Program Agenda

Saturday, September 17

Diplomate in Safety Pharmacology (DSP) Certification Exam: For more details and to register for the exam, please visit the DSP page.

Sunday, September 18

Half-Day Continuing Education Courses: For more information please visit the Continuing Education Section.

Evening Welcome Reception

Monday, September 19

Morning Sessions

Exhibits and Poster Open

Keynote Plenary: Safety Pharmacology Across the Globe: Vision of Past, Present, and Future
Dr. Jean-Pierre Valentin

The field of safety pharmacology emerged from concerns over significant gaps in the safety data that existed at the time, putting clinical trial subjects and patients at risk of pharmacodynamic toxicity. From this beginning, the field has evolved, but the risks remain of assuring the safety of novel new targeted therapies over a life-time of treatment of complex diseases. In addition to the clinical challenges, the field of safety pharmacology has emerged in a period where business models, regulatory landscape for risk-tolerance and societal challenges have evolved and molded how the field is practiced in the current day. Despite all of those challenges, safety pharmacology has demonstrated its positive impact on drug discovery and development by contributing to identification and elimination of hazards, and assessment, management and mitigation of risks. Projecting the challenges of today into the near and long term future so that the field of safety pharmacology can be positioned for next 10 to 20 years, beyond a period where most of us will be around to influence that future, is what we would like to achieve. How do we project that future, what is the roadmap to advise future generations of safety pharmacologists, what principles can we share with them today that will be relevant for tomorrow. Let us consider these together and lay out a vision and path taking into account the past and present to model the future of safety pharmacology.
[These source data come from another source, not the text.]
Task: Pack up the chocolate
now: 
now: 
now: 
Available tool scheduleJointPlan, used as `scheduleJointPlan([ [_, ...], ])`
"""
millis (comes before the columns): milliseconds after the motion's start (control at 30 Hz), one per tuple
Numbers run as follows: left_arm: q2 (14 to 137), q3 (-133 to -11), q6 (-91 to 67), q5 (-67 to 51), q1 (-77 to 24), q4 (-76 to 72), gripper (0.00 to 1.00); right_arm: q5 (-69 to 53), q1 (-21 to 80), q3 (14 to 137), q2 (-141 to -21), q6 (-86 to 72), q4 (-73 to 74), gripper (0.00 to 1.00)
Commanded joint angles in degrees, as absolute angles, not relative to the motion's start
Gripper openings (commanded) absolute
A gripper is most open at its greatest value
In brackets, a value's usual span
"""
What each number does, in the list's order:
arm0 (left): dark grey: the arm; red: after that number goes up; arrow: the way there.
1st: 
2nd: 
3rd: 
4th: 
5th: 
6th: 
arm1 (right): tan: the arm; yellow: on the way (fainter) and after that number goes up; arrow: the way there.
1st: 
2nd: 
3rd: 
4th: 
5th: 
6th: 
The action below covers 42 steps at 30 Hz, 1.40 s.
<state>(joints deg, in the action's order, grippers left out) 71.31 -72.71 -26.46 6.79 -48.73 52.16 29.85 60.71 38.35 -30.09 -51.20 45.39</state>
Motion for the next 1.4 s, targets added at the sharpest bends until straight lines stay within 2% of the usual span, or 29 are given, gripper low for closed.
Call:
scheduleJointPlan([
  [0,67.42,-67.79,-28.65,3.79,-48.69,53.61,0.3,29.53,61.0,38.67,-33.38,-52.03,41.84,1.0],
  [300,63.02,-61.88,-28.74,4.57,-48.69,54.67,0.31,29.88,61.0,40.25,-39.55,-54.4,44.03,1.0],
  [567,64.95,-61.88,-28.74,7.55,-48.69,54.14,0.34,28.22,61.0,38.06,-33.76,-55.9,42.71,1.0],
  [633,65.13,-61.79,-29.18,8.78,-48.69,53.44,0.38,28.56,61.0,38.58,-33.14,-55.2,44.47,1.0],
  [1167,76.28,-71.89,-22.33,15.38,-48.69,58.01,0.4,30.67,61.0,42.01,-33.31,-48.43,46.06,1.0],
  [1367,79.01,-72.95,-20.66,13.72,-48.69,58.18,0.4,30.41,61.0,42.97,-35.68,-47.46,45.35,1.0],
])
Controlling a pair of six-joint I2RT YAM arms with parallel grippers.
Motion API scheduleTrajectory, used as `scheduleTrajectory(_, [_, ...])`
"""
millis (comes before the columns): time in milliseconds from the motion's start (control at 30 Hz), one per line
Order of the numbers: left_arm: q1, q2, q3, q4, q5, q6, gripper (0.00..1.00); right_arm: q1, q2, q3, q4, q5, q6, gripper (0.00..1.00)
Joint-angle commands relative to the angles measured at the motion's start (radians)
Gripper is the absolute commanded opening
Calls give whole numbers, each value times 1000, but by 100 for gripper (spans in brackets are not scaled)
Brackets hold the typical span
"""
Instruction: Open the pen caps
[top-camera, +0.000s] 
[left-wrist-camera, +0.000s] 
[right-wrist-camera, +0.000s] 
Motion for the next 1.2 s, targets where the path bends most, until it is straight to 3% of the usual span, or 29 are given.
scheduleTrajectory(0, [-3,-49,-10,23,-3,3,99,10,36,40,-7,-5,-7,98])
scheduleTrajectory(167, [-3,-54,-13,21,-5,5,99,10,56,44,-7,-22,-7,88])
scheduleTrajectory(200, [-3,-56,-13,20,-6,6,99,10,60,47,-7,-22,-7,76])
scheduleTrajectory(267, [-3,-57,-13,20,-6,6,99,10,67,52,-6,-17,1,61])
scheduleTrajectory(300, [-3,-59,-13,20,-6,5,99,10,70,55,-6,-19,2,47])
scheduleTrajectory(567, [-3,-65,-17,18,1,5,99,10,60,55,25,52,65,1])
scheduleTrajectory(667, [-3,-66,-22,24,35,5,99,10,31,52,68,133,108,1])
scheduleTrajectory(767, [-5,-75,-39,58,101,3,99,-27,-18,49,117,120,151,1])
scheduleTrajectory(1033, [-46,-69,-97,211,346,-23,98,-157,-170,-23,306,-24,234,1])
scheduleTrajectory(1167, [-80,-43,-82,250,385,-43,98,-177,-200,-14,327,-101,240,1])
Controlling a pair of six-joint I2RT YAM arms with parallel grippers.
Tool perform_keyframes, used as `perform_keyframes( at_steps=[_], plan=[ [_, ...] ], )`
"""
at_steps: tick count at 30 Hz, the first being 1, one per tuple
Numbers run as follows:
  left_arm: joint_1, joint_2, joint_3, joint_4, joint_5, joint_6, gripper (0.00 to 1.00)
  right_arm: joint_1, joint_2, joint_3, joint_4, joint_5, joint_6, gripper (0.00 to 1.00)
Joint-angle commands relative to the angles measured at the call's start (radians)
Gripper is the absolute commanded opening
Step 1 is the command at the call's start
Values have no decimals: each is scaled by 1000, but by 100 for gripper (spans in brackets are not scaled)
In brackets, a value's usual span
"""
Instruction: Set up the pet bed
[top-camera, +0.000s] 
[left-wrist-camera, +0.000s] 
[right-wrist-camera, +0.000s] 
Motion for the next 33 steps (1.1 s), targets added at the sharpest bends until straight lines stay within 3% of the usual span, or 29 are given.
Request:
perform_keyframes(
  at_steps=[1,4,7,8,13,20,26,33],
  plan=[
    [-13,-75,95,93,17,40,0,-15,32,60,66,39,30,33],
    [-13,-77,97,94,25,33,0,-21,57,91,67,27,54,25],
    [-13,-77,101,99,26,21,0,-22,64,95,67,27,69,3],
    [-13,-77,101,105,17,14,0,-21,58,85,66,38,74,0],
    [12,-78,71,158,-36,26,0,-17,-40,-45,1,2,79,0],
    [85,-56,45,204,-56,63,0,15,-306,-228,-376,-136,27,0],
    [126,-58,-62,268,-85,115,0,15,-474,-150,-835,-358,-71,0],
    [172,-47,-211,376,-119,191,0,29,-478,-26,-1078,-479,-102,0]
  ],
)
Track A: Translational Cardiovascular Safety Pharmacology

In sum, the goal of all preclinical safety testing is the accurate and complete identification of effects resulting from administration of a test compound. The more accurate and complete the information, the better we are able to predict the risk associated with administration in humans. This session will examine current methods of evaluating the translational accuracy of various cardiovascular test systems, introduce emerging paradigms, and discuss their application in developing clinical risk profiles. Presentations will include consideration of various test platforms and their separate and combined contributions to a predictability index.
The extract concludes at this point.